Peruvian colonel (1823–1916)

Mariano Vargas Quintanilla (1823-1916) was a Peruvian Colonel of the War of the Pacific. He was one of the main commanders during the Lima campaign and was known for his leadership during the Battle of La Rinconada de Ate.

==Early military career==
Vargas was born in July 1823 at Lima as the son of Juan Nepomuceno Vargas Guimet and Carmen Quintanilla. Two of his brothers, Juan Nepomuceno and Juan Rafael would also go on to participate in the War of the Pacific with equivalent ranks. He enlisted in the Peruvian Army on 1838 and fought in the Battle of Yungay by the next year. He would later participate in the Peruvian-Bolivian War and the Chincha Islands War with a promotion to colonel in 1865. Around this time he stated that he knew what "bullets are".

==War of the Pacific==
By January 4, 1881, Vargas was given command of the Ate Valley and when news of incoming Chilean soldiers under the command of Orozimbo Barbosa, he began to take immediate action. He began by sending several reconnaissance forces at Pampa Grande as well as in Portachuelo de Manchay which was in the north. He also requested Commander Pedro J. Roca y Boloña for resources to construct a defensive line which were allocated. Despite the increasingly difficult situation he found himself in, Vargas would continue to lead in the Battle of La Rinconada de Ate.
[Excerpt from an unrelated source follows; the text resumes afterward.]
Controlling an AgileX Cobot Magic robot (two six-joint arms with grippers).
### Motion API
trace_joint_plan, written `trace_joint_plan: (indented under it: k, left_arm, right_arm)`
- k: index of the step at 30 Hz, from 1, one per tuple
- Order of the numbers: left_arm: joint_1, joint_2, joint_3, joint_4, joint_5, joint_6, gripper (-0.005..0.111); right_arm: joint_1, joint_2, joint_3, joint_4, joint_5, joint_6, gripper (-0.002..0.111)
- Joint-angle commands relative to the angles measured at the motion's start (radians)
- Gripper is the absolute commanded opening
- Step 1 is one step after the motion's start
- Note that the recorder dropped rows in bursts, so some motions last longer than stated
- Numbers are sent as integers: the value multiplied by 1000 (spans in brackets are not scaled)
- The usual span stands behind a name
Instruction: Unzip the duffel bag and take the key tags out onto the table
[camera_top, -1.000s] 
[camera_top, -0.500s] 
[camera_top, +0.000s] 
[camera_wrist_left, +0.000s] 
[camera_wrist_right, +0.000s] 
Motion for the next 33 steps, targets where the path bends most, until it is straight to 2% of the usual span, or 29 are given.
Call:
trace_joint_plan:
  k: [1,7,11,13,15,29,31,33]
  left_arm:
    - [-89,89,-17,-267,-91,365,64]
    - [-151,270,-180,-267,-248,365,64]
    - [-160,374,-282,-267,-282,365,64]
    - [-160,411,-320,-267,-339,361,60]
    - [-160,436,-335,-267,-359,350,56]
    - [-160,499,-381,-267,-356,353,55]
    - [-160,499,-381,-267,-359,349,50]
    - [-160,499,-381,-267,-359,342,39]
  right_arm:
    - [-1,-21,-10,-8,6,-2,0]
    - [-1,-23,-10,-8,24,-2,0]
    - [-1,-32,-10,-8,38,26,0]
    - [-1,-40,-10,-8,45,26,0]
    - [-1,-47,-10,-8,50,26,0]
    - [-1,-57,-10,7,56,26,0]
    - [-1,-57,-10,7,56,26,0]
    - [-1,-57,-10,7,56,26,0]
After the battle, he was relieved of his position and would join the forces of Nicolás de Piérola and participate in the Battle of San Juan and Chorrillos and Battle of Miraflores.

==Later life==
After the war, Vargas would continue to serve in the Peruvian Army and was made a member of the Council of General Officers. In 1899, a full pension was provided to Vargas. Two years before his death, "La Crónica" requested that Vargas be promoted to General.